Die Medien haben Probleme, die neue Bewegung einzuschätzen. Sie besteht aus traditionellen Graswurzel-Gruppen, vielen jungen Leuten mit ökologischem Hintergrund, Studenten, Linken, Intellektuellen, Obdachlosen, Angehörigen der bürgerlichen Mitte. Man sieht unterschiedlichste Parolen und Forderungen, es geht um Bildung, Gesundheitsfürsorge, Mitsprache. Thomas Roth sagt: "Die Leute sagen: enough is enough (genug ist genug), und jetzt werden sie langsam, aber sicher ernstgenommen, auch von der Presse."

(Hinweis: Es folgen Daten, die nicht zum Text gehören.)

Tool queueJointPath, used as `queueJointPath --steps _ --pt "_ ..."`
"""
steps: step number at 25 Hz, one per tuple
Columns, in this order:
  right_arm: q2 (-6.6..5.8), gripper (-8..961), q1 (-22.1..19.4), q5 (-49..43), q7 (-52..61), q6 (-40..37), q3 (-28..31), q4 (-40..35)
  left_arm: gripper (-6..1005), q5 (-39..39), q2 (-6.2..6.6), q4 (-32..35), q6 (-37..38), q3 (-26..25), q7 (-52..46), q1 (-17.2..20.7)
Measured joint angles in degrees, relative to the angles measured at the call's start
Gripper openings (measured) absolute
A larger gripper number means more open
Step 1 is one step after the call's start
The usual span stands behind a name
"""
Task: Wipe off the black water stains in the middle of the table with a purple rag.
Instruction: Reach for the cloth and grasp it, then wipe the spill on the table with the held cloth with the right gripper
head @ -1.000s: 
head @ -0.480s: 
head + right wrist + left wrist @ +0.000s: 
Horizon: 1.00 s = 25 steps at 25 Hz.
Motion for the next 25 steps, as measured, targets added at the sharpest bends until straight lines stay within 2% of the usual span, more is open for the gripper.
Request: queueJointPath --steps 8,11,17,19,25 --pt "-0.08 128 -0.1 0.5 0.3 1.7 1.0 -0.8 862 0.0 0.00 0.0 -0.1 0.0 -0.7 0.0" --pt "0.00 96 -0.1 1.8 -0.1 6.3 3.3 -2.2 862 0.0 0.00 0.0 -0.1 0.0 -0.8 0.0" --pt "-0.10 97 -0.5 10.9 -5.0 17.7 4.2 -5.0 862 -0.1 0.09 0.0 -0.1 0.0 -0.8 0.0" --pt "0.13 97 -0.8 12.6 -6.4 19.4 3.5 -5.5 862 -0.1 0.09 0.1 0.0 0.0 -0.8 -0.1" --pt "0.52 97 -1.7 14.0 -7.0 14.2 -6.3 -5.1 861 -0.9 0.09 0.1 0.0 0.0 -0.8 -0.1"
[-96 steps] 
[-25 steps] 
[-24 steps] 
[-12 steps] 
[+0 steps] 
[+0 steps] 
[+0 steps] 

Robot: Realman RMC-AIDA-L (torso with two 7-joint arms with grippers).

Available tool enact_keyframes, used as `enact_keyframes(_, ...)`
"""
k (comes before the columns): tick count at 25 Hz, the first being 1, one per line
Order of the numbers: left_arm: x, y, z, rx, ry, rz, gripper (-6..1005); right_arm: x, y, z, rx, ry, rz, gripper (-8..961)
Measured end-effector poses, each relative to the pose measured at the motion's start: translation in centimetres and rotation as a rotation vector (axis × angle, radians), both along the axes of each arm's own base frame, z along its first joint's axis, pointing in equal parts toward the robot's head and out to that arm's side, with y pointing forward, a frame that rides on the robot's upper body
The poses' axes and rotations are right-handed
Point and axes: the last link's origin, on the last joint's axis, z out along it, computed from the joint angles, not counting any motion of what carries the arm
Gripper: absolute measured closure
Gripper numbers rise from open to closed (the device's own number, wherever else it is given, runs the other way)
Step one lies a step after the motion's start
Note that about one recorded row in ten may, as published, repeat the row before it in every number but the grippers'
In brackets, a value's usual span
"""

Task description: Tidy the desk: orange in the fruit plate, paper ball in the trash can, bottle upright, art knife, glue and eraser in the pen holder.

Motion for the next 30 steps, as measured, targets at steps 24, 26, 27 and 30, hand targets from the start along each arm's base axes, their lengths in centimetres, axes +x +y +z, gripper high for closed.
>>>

Als "faule Hippies" dagestellt

Auch der Präsident spürt den Druck: "Obama promised us change. But he changed the promise", steht auf einem Plakat: "Obama versprach uns die Wende, die Veränderung. Aber er änderte das Versprechen." Um nicht missverstanden zu werden, distanzieren sich die "Occupy"-Leute auf ihrem Flyer von der reaktionären Tea Party und deren Parolen "aus der Zeit vor der Sklavenbefreiung und der Arbeiterbewegung". New Yorks Bürgermeister Bloomberg versucht, die Protest-Bürger als "faule Hippies" darzustellen, ihre Aktionen, sagt er, schadeten dem Tourismus und zerstörten Arbeitsplätze. Unterstützung erhalten die Besetzer des Liberty Plaza von Gewerkschaften und Intellektuellen wie dem Wirtschaftswissenschaftler Jeffrey Sachs, von Showstars wie Susan Sarandon und vereinzelt auch von superreichen Amerikanern, die die Steuerpolitik zulasten der unteren Einkommen scharf kritisieren.

Der Protest wird täglich größer

Die Ziele des breit angelegten Protests sind nicht präzise, nicht eindeutig definiert. Es geht um soziale Gerechtigkeit, um Zukunftschancen, gegen die Willkür der Banker. Die Bürger verlangen Respekt von Politikern, von den Mächtigen. Was die Demonstranten eint, ist die Auflehnung gegen die Machenschaften der Finanzhaie. "Erfolgreiche Lehrer werden gefeuert", steht auf einem Transparent, "die Versager der Banken werden mit Boni belohnt."

Ein Student spricht uns an, er hat mitgekriegt, dass wir Deutsche sind. Paul Henri Sullivan hat eine Zeit lang in Heidelberg studiert, er liest deutsche Online-Presse - und weiß viel über Stuttgart 21. Zurzeit arbeitet er für das Internet-Fernsehen von Occupy Wall Street, vergleichbar mit fluegel.tv. "Der Protest wird täglich größer", sagt Paul, "es kommen immer mehr Leute." Die Welle ist übergeschwappt auf andere Städte. "Für USA-Verhältnisse eine Sensation", sagt Thomas Roth. Ähnliche Aktionen gibt es in Washington, Los Angeles, Houston/Texas (und jetzt auch in Stuttgart, Deutschland).

Seltsam, denke ich, wie man von einer Demonstration in die nächste stolpert. Dabei hatte ich nur vor, die Gelassenheit von Brooklyn zu genießen, dieses schöne Stück alte, wiedererwachte Stadt, mit dem Bauernmarkt vor unserem Hotel.